Recorded data:
------------------------------------------------

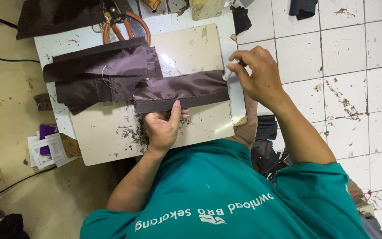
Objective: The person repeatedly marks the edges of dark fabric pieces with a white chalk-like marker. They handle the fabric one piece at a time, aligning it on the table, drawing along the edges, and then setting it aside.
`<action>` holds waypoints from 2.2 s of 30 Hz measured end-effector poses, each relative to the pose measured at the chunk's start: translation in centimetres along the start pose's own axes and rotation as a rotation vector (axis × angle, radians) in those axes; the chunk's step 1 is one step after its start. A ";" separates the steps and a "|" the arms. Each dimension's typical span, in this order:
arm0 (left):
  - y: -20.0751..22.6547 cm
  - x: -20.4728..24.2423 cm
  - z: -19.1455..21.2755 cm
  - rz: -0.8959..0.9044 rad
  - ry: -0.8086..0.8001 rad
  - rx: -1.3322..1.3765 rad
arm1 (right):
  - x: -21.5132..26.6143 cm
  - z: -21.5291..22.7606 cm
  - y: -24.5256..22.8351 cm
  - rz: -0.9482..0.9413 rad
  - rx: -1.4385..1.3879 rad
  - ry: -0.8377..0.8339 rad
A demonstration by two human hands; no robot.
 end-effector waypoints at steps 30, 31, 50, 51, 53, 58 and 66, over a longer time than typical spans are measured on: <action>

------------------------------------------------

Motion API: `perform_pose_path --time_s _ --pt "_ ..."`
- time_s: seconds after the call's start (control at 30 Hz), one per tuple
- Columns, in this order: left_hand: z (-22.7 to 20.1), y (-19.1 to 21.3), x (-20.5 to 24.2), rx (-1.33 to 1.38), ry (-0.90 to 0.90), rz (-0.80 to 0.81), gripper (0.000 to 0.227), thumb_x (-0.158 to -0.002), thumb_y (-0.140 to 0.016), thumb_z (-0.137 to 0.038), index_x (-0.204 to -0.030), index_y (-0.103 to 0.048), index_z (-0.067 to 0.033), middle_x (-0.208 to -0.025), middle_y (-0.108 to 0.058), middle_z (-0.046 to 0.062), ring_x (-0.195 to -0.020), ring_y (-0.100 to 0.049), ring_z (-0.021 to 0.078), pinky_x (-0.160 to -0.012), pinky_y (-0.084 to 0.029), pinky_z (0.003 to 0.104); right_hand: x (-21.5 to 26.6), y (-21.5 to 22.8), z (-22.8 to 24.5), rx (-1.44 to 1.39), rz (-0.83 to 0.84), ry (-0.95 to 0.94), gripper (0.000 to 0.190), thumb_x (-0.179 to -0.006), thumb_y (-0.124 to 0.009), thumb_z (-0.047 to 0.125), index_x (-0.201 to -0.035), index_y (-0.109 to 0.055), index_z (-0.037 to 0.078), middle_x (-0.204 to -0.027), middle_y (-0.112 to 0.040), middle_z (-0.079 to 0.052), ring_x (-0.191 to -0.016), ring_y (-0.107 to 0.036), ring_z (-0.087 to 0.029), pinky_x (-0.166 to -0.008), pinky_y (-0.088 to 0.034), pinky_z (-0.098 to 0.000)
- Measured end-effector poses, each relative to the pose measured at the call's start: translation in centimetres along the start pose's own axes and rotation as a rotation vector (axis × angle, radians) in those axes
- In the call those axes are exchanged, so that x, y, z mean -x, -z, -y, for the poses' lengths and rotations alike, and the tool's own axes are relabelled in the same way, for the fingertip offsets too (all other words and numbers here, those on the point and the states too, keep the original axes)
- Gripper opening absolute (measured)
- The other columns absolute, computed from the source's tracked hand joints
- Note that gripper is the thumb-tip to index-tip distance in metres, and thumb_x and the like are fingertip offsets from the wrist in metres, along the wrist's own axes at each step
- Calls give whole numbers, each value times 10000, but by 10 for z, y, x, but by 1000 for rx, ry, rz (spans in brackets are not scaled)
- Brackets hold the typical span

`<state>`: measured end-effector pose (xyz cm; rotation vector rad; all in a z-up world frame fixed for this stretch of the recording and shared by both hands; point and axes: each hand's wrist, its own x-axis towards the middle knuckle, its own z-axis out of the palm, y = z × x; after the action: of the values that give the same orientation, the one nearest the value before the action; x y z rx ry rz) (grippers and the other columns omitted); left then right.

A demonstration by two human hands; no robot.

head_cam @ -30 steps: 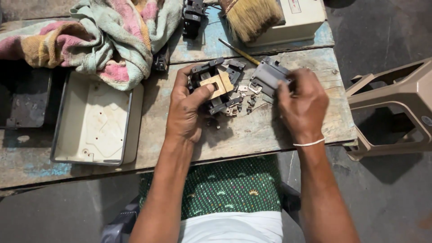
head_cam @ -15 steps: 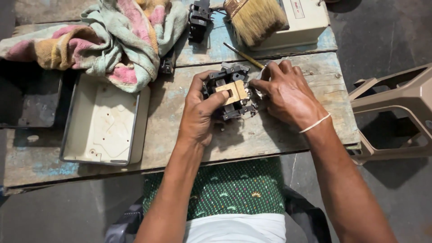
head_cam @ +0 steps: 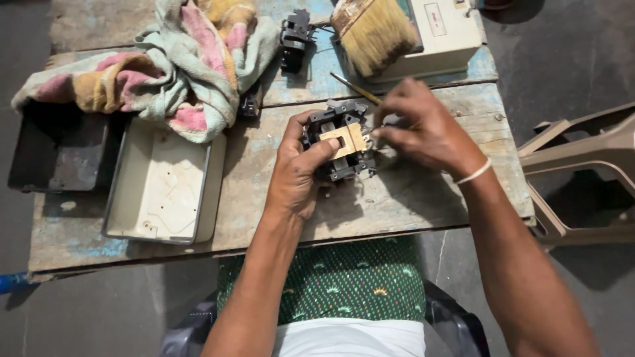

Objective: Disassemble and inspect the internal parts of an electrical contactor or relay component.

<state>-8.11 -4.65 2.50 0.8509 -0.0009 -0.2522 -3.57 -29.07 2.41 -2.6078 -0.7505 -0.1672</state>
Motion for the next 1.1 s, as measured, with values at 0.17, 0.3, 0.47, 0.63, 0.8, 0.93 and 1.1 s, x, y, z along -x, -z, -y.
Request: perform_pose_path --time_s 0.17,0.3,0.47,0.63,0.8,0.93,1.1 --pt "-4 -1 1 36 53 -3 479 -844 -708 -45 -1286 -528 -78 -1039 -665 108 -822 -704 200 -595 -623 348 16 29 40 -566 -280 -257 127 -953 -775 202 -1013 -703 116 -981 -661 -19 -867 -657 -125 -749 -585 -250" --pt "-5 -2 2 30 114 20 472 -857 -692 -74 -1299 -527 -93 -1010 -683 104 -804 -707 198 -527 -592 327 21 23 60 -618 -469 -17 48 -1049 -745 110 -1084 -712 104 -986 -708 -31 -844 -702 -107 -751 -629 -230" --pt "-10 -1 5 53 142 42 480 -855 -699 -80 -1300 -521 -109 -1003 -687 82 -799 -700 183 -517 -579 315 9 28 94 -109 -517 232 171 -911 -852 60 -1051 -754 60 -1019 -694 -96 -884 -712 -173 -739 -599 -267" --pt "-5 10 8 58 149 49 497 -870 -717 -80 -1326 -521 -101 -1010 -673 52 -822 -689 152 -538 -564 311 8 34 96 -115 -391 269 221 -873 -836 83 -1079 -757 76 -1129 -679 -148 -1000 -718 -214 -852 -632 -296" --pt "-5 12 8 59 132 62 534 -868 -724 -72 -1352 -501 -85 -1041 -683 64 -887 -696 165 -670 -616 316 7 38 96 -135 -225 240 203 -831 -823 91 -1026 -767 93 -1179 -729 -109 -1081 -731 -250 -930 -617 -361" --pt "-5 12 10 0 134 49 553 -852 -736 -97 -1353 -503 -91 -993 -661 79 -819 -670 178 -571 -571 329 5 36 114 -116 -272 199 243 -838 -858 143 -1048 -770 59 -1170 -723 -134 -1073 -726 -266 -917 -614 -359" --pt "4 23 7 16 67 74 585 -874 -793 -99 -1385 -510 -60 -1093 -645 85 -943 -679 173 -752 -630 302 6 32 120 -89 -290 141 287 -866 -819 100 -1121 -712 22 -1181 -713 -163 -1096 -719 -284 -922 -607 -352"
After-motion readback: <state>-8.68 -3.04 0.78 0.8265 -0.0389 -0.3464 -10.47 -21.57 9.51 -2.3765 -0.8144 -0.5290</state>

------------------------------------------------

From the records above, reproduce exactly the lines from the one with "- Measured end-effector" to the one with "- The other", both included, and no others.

- Measured end-effector poses, each relative to the pose measured at the call's start: translation in centimetres along the start pose's own axes and rotation as a rotation vector (axis × angle, radians) in those axes
- In the call those axes are exchanged, so that x, y, z mean -x, -z, -y, for the poses' lengths and rotations alike, and the tool's own axes are relabelled in the same way, for the fingertip offsets too (all other words and numbers here, those on the point and the states too, keep the original axes)
- Gripper opening absolute (measured)
- The other columns absolute, computed from the source's tracked hand joints

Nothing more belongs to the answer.